• Les Amanins, quatrième jour. Deuxième partie : l’école du Colibri.

    Isabelle avait proposé la veille de nous présenter l’école du Colibri, je ne voulais pas rater l’occasion désireuse d’entendre de sa voix l’approche proposée. Nous nous retrouvâmes autour d’une grande table, majorité de femmes, un seul homme.

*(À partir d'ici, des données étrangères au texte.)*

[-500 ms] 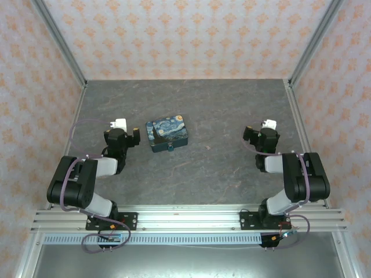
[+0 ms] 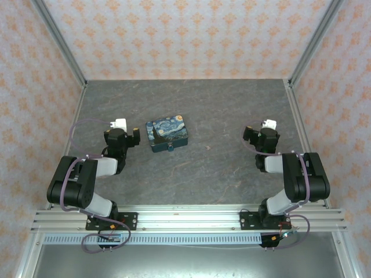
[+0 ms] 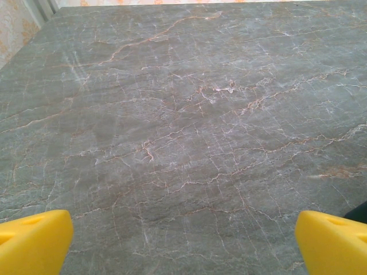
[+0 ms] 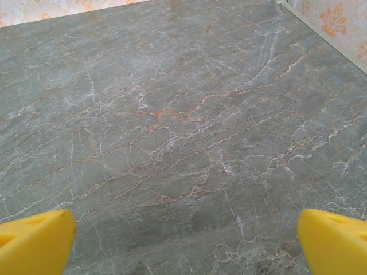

    Elle expliqua d’abord la fondation de l’école voulue en cohérence avec la démarche générale (Savez- vous à quel point il est aisé d’ouvrir une école ? Incroyable !). Enseignante du primaire depuis de nombreuses années, elle souhaitait une école différente et pas seulement pour les riches. Aussi, il y eut une réflexion sur le financement puisqu’elle sortait du cadre de l’Education Nationale (école privée hors contrat), c’est donc l’association qui lui verse son salaire et celui de ses deux collègues, étudiants se destinant au métier d’enseignant (stage des nouvelles structures de formation et masterisation). Les frais demandés aux parents incluent la cantine où les enfants mangent les produits de la  ferme. L’organisation temporelle est la même que celle des autres écoles, l’originalité est ailleurs:

    pédagogie de la coopération, retrait de l’enseignant, matérialisation des savoirs en donnant du sens aux apprentissages et aux gestes concrètement, mise en commun et élaboration en groupe vers les notions à acquérir, liens directs avec l’environnement et réflexion sur la place de l’humain dans celui-ci

    Je ne m’étends pas sur les informations techniques car elles sont accessibles sur le site des Amanins dans la catégorie l’école du Colibri, je m’en vais simplement partager mes découvertes, remarques et interrogations.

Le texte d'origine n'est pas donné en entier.